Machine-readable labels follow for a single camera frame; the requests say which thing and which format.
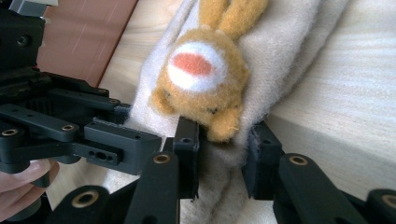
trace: human hand
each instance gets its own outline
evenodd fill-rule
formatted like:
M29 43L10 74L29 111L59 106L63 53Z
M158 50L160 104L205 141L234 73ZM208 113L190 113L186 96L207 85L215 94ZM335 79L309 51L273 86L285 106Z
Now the human hand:
M18 174L0 172L0 222L14 216L37 200L46 189L34 186L49 171L49 181L59 172L59 164L51 160L31 161L29 168Z

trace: white fuzzy patch
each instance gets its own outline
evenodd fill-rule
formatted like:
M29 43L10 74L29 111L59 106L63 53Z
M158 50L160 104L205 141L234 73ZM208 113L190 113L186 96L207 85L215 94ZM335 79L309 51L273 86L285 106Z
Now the white fuzzy patch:
M192 75L174 66L173 60L179 53L198 54L210 62L212 69L208 75ZM205 92L214 90L227 76L227 66L222 52L203 42L189 42L175 50L167 66L171 81L185 91Z

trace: beige fleece fabric
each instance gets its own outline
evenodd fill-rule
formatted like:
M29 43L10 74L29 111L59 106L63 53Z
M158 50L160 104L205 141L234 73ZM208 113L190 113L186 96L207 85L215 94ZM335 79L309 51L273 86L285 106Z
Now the beige fleece fabric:
M125 126L162 137L174 136L178 115L157 114L148 100L169 49L179 36L198 25L198 3L182 3L147 57ZM199 199L181 202L180 223L234 223L238 219L248 198L240 172L248 130L290 92L315 60L346 4L347 0L270 0L258 23L240 38L238 45L251 71L243 97L241 127L229 144L202 144Z

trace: orange plush bear
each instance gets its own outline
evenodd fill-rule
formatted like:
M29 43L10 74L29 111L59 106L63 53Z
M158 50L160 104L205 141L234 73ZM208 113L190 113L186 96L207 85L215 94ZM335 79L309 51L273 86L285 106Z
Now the orange plush bear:
M229 141L239 129L249 77L234 42L267 4L267 0L201 0L200 27L180 37L167 55L150 97L154 108L206 126L209 141Z

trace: plush toy ear
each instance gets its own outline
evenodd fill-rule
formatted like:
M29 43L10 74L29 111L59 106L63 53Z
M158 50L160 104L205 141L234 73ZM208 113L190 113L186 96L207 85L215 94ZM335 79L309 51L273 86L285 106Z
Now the plush toy ear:
M210 28L216 29L228 5L228 0L201 0L199 5L199 24L208 25Z
M233 0L222 16L218 29L236 40L254 25L267 6L268 0Z

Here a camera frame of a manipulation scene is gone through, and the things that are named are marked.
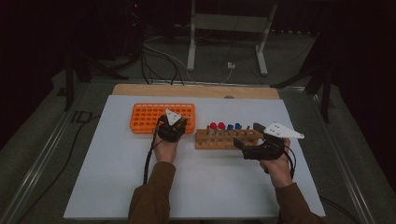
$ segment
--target white board
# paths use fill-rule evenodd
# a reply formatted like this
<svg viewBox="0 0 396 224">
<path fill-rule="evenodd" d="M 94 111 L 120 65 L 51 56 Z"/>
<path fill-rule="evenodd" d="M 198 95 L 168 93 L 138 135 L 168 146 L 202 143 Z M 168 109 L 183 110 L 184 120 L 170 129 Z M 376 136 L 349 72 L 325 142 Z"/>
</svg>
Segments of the white board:
<svg viewBox="0 0 396 224">
<path fill-rule="evenodd" d="M 64 217 L 127 218 L 134 189 L 143 173 L 152 135 L 132 133 L 129 122 L 135 103 L 193 103 L 195 128 L 210 122 L 266 126 L 273 122 L 292 128 L 282 100 L 216 99 L 110 95 L 92 139 Z M 324 217 L 317 189 L 296 139 L 294 176 L 309 207 Z M 150 171 L 155 163 L 153 154 Z M 171 218 L 277 217 L 279 211 L 269 175 L 257 161 L 243 159 L 240 150 L 195 149 L 194 135 L 178 144 L 177 168 L 170 193 Z"/>
</svg>

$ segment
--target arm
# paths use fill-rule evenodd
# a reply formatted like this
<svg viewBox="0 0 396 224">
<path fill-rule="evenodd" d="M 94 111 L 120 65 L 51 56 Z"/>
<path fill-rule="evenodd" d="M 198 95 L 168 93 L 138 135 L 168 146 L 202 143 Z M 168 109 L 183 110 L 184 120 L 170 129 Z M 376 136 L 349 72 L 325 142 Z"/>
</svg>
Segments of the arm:
<svg viewBox="0 0 396 224">
<path fill-rule="evenodd" d="M 288 152 L 290 140 L 284 139 L 285 150 Z M 275 188 L 276 200 L 280 206 L 280 214 L 288 224 L 325 223 L 323 219 L 311 213 L 303 194 L 290 176 L 289 160 L 282 155 L 275 161 L 260 161 L 260 166 L 268 170 Z"/>
<path fill-rule="evenodd" d="M 162 141 L 157 136 L 155 144 L 159 144 L 154 148 L 157 163 L 147 185 L 134 190 L 128 216 L 130 224 L 169 222 L 169 192 L 176 172 L 173 162 L 177 154 L 177 143 Z"/>
</svg>

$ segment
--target dark background
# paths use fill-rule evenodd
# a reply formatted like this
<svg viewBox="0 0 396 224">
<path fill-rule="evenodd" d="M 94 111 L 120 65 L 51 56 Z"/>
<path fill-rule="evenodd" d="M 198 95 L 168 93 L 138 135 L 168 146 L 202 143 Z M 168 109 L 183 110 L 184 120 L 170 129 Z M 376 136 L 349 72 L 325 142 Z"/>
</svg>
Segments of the dark background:
<svg viewBox="0 0 396 224">
<path fill-rule="evenodd" d="M 223 14 L 265 13 L 259 7 L 261 1 L 234 2 L 200 0 L 197 11 L 216 13 L 221 8 Z M 177 35 L 174 24 L 190 22 L 189 1 L 134 3 L 138 8 L 129 11 L 159 35 L 172 38 Z M 111 60 L 135 50 L 138 45 L 128 46 L 125 51 L 121 44 L 127 35 L 126 22 L 136 22 L 135 18 L 126 18 L 130 6 L 128 1 L 109 0 L 2 1 L 0 148 L 52 90 L 50 79 L 64 70 L 64 55 L 71 43 L 96 59 Z M 332 83 L 340 88 L 389 183 L 396 189 L 392 141 L 396 136 L 394 11 L 396 2 L 391 0 L 282 1 L 273 30 L 277 34 L 292 31 L 318 36 L 302 70 L 334 62 Z"/>
</svg>

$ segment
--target red cap
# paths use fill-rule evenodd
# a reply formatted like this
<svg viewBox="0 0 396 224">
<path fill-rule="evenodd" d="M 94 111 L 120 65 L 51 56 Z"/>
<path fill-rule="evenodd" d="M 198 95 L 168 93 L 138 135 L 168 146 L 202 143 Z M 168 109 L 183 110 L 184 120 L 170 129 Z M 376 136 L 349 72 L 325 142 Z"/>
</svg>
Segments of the red cap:
<svg viewBox="0 0 396 224">
<path fill-rule="evenodd" d="M 218 125 L 216 125 L 215 122 L 211 122 L 210 125 L 209 125 L 209 128 L 210 128 L 210 129 L 217 129 L 217 128 L 218 128 Z"/>
<path fill-rule="evenodd" d="M 225 124 L 224 124 L 223 122 L 220 122 L 220 123 L 219 123 L 219 128 L 220 128 L 220 129 L 225 129 Z"/>
</svg>

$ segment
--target sleeve
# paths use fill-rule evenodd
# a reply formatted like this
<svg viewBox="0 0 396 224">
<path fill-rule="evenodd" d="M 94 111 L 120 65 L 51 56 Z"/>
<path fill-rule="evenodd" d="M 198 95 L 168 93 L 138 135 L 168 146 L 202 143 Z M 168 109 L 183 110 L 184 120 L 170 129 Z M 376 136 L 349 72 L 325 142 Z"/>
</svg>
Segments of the sleeve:
<svg viewBox="0 0 396 224">
<path fill-rule="evenodd" d="M 169 192 L 175 172 L 172 163 L 160 161 L 154 165 L 147 185 L 134 190 L 129 208 L 129 224 L 168 224 Z"/>
<path fill-rule="evenodd" d="M 313 214 L 296 183 L 275 189 L 280 214 L 288 224 L 324 224 L 321 217 Z"/>
</svg>

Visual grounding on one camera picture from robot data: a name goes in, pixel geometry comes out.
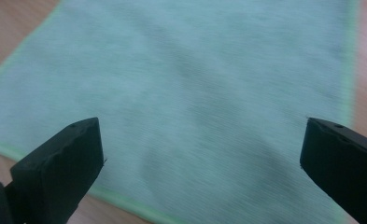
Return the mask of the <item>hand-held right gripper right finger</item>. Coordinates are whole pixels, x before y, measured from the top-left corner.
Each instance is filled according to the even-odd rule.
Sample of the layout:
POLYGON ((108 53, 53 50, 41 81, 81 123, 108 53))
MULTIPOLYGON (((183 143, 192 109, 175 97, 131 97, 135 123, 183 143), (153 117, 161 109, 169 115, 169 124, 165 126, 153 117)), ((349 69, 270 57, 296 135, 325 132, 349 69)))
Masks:
POLYGON ((367 224, 367 137, 343 125, 310 118, 300 164, 359 224, 367 224))

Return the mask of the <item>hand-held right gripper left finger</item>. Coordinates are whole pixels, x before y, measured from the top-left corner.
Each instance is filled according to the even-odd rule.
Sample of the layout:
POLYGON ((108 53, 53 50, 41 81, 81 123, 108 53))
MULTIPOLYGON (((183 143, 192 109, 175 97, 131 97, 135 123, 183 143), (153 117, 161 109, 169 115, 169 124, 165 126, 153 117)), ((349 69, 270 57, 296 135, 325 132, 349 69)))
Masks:
POLYGON ((10 168, 16 224, 66 224, 104 166, 97 118, 66 126, 10 168))

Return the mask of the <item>green cloth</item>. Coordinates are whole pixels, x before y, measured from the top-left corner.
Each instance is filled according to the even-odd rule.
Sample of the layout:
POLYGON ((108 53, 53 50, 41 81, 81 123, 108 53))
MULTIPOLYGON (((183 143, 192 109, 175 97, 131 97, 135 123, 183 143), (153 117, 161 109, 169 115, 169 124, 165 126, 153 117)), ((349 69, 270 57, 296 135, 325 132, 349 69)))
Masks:
POLYGON ((61 0, 0 65, 0 153, 98 118, 92 194, 160 224, 343 224, 306 122, 353 107, 357 0, 61 0))

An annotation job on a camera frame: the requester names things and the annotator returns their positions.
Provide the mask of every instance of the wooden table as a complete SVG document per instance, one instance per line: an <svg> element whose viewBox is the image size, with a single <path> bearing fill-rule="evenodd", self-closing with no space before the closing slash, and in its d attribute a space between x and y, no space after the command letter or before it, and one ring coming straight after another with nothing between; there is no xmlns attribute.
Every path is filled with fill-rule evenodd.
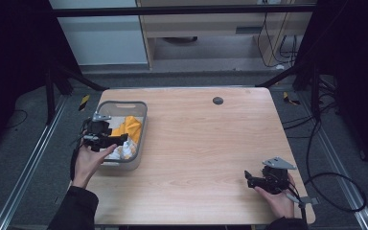
<svg viewBox="0 0 368 230"><path fill-rule="evenodd" d="M215 97L223 104L213 103ZM103 92L101 102L143 101L148 127L134 171L101 167L88 190L100 204L98 224L265 224L269 206L249 189L243 171L261 177L262 162L295 165L265 88L141 88ZM305 196L298 171L290 171ZM314 222L311 206L308 222Z"/></svg>

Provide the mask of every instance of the small yellow object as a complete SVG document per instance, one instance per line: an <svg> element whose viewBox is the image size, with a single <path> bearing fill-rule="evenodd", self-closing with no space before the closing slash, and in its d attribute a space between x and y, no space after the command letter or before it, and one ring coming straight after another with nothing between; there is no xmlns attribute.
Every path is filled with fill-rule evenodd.
<svg viewBox="0 0 368 230"><path fill-rule="evenodd" d="M119 127L112 129L112 133L110 134L110 136L120 136L122 134L127 133L130 139L134 143L138 144L141 129L142 129L141 122L139 122L133 116L127 116L125 117L125 121Z"/></svg>

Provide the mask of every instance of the white cabinet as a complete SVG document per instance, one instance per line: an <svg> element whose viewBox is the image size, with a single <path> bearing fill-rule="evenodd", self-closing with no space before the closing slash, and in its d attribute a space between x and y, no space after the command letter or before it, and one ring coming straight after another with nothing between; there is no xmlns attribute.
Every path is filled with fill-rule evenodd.
<svg viewBox="0 0 368 230"><path fill-rule="evenodd" d="M50 0L53 9L136 7L134 0ZM79 65L147 64L138 16L58 19Z"/></svg>

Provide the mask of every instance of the floor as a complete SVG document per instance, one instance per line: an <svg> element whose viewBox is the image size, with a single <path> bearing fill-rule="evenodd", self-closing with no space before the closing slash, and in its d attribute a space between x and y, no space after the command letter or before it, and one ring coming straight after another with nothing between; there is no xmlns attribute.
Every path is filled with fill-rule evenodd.
<svg viewBox="0 0 368 230"><path fill-rule="evenodd" d="M283 51L291 49L292 39L287 38ZM194 87L241 85L253 86L271 79L292 62L281 57L283 63L266 67L251 36L199 37L158 39L151 70L125 67L115 73L86 73L86 77L110 87ZM324 81L333 83L330 76ZM321 203L314 206L317 220L310 229L368 229L368 162L362 161L355 139L343 118L337 115L338 107L324 109L321 128L315 131L310 150L310 135L314 122L310 117L310 91L294 92L293 76L281 80L270 88L273 101L284 127L307 120L296 128L286 128L286 135L303 179L308 179L307 157L310 157L311 174L337 172L352 178L367 197L366 209L358 212L341 211L322 198L312 185L309 195ZM85 85L72 81L75 91L71 97L57 95L57 104L63 104L56 126L45 126L46 111L44 88L23 95L17 101L9 128L0 140L0 214L6 215L9 229L45 229L64 196L68 184L68 164L80 123L90 116L101 96ZM90 103L83 112L76 112L81 98L90 94ZM324 96L321 107L332 104L332 97ZM50 140L39 142L41 136ZM25 167L30 176L24 176ZM25 186L16 184L20 177L27 178ZM358 207L361 198L352 184L343 179L321 177L315 180L319 191L344 208ZM5 209L13 204L12 209ZM115 226L103 226L116 229Z"/></svg>

About this exercise
Among the lines above, which hold the word "item"? Report each one.

Finished exercise
Return the mask of the <item>hand-held right gripper right finger</item>. Coordinates are whole pixels, x before y, measured from the top-left corner.
Return the mask of the <item>hand-held right gripper left finger</item>. Coordinates are whole pixels, x before y, measured from the top-left corner.
Return the mask of the <item>green cloth</item>. Coordinates are whole pixels, x before y, measured from the top-left corner.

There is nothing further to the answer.